### [Task to complete]
Every line between the top of the data below and the line with "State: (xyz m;", both ends included, must be retyped exactly.

### [Input data]
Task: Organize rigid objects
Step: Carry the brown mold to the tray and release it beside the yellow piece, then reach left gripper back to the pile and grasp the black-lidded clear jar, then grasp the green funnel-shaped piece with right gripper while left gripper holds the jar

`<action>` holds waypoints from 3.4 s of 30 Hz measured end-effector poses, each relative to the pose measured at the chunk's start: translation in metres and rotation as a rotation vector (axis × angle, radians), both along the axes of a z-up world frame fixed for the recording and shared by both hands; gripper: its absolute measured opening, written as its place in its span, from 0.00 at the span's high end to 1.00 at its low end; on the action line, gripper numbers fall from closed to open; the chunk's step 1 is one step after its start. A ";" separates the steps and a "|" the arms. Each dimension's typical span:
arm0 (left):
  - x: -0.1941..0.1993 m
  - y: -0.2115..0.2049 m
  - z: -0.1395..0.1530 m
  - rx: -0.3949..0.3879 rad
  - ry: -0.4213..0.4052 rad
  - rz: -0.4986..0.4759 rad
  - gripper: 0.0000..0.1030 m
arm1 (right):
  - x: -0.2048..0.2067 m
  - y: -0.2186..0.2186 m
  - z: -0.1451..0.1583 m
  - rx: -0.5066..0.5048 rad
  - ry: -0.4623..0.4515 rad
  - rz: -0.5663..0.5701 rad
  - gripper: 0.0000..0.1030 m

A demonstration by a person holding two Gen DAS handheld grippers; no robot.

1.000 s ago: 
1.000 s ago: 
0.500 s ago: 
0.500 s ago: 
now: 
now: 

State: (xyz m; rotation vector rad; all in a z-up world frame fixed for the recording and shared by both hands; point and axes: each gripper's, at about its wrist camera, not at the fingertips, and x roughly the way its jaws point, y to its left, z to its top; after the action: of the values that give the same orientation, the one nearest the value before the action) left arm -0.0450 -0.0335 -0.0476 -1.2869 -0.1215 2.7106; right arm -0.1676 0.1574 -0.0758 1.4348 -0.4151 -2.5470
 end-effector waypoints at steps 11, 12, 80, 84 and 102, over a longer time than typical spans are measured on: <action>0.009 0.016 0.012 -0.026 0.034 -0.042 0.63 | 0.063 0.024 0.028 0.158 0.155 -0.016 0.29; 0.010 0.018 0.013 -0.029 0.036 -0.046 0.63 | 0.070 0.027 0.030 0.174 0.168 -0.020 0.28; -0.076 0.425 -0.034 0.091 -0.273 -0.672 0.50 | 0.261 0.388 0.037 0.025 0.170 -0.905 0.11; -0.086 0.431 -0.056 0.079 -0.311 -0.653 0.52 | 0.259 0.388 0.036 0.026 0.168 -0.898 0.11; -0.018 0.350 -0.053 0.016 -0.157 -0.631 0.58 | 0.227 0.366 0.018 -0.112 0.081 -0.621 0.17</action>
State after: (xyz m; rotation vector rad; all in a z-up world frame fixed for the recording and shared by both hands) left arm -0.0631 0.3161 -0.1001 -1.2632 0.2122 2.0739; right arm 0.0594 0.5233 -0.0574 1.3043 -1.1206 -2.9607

### [Output below]
Task: Organize rigid objects
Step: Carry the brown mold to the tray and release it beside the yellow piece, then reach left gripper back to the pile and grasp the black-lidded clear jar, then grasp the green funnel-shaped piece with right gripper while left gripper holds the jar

`<action>` holds waypoints from 3.4 s of 30 Hz measured end-effector poses, each relative to the pose measured at the chunk's start: translation in metres and rotation as a rotation vector (axis × angle, radians), both along the axes of a z-up world frame fixed for the recording and shared by both hands; gripper: its absolute measured opening, written as its place in its span, from 0.00 at the span's high end to 1.00 at its low end; on the action line, gripper numbers fall from closed to open; the chunk's step 1 is one step after its start. A ";" separates the steps and a "|" the arms. Each dimension's typical span:
arm0 (left):
  - x: -0.1941..0.1993 m
  - y: -0.2115..0.2049 m
  - z: -0.1395..0.1530 m
  - rx: -0.3949..0.3879 rad
  - ry: -0.4213..0.4052 rad
  - rz: -0.4986..0.4759 rad
  - gripper: 0.0000..0.1030 m
arm1 (right):
  - x: -0.2048..0.2067 m
  - y: -0.2186..0.2186 m
  - z: -0.1451..0.1583 m
  - rx: -0.5066..0.5048 rad
  - ry: -0.4623..0.4515 rad
  - rz: -0.5663..0.5701 rad
  - gripper: 0.0000..0.1030 m

A demonstration by a person holding two Gen DAS handheld grippers; no robot.

1.000 s ago: 
1.000 s ago: 
0.500 s ago: 
0.500 s ago: 
now: 
now: 

State: (xyz m; rotation vector rad; all in a z-up world frame fixed for the recording and shared by both hands; point and axes: each gripper's, at about its wrist camera, not at the fingertips, and x roughly the way its jaws point, y to its left, z to its top; after the action: of the values that give the same orientation, the one nearest the value before the action) left arm -0.0450 -0.0335 -0.0476 -1.2869 -0.1215 2.7106; right arm -0.1676 0.1574 -0.0758 1.4348 -0.4151 -2.5470

This exercise is done.